--- Task to complete ---
Here the whole listing must be retyped exactly, with no line omitted.

--- Supplied information ---
+++++
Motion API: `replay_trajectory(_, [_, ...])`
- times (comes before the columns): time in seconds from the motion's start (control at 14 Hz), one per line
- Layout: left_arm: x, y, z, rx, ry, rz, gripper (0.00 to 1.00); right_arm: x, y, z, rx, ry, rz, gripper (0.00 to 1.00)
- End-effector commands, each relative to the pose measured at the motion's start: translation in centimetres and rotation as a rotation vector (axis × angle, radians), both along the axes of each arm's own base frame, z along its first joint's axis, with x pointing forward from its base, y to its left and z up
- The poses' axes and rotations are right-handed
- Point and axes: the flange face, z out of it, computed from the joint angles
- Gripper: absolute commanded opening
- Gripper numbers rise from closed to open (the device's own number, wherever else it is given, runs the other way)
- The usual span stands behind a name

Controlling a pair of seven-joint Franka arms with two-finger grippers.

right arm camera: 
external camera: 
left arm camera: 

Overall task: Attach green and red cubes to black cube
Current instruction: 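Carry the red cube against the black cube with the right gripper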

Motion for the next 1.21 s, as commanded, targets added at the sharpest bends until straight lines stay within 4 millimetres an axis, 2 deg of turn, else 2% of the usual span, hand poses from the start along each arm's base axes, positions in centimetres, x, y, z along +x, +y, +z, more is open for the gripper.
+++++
--- Output for this exercise ---
Motion API: `replay_trajectory(_, [_, ...])`
- times (comes before the columns): time in seconds from the motion's start (control at 14 Hz), one per line
- Layout: left_arm: x, y, z, rx, ry, rz, gripper (0.00 to 1.00); right_arm: x, y, z, rx, ry, rz, gripper (0.00 to 1.00)
- End-effector commands, each relative to the pose measured at the motion's start: translation in centimetres and rotation as a rotation vector (axis × angle, radians), both along the axes of each arm's own base frame, z along its first joint's axis, with x pointing forward from its base, y to its left and z up
- The poses' axes and rotations are right-handed
- Point and axes: the flange face, z out of it, computed from the joint angles
- Gripper: absolute commanded opening
- Gripper numbers rise from closed to open (the device's own number, wherever else it is given, runs the other way)
- The usual span stands behind a name

Controlling a pair of seven-joint Franka arms with two-finger grippers.

right arm camera: 
external camera: 
left arm camera: 

Overall task: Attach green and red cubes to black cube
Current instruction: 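Carry the red cube against the black cube with the right gripper
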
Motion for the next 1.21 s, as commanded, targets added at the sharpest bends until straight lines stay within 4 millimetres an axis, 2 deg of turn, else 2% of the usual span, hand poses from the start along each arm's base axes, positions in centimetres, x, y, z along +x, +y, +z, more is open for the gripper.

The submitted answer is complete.